What is required: For the listing below, give the number of lines in which "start" occurs. Add nothing.

= = = =

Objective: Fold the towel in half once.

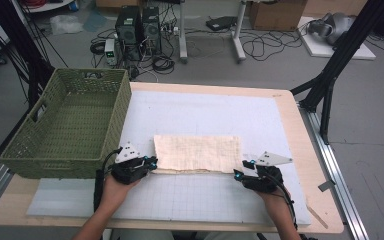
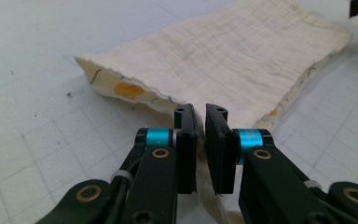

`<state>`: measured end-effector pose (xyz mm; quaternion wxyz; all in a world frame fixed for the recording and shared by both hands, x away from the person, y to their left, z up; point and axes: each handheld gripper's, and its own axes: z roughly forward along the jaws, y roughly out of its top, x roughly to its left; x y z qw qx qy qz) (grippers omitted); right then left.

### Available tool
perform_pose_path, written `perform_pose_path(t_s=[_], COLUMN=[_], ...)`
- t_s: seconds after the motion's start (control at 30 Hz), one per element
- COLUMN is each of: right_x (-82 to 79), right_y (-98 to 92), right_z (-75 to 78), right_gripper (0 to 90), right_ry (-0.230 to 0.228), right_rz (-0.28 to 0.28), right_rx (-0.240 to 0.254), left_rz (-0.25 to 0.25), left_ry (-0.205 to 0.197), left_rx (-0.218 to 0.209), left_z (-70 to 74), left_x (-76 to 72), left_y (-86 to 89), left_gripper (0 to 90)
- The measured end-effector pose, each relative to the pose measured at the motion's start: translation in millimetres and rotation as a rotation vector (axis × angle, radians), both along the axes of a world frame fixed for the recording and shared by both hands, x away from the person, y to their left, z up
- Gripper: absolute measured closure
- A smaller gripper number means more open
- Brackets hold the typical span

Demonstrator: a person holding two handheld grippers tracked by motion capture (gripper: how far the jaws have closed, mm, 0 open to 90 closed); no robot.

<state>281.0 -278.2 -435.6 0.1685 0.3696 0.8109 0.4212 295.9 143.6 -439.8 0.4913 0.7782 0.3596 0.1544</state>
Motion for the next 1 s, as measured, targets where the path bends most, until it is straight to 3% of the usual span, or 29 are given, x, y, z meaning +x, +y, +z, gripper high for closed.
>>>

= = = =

Task output: 2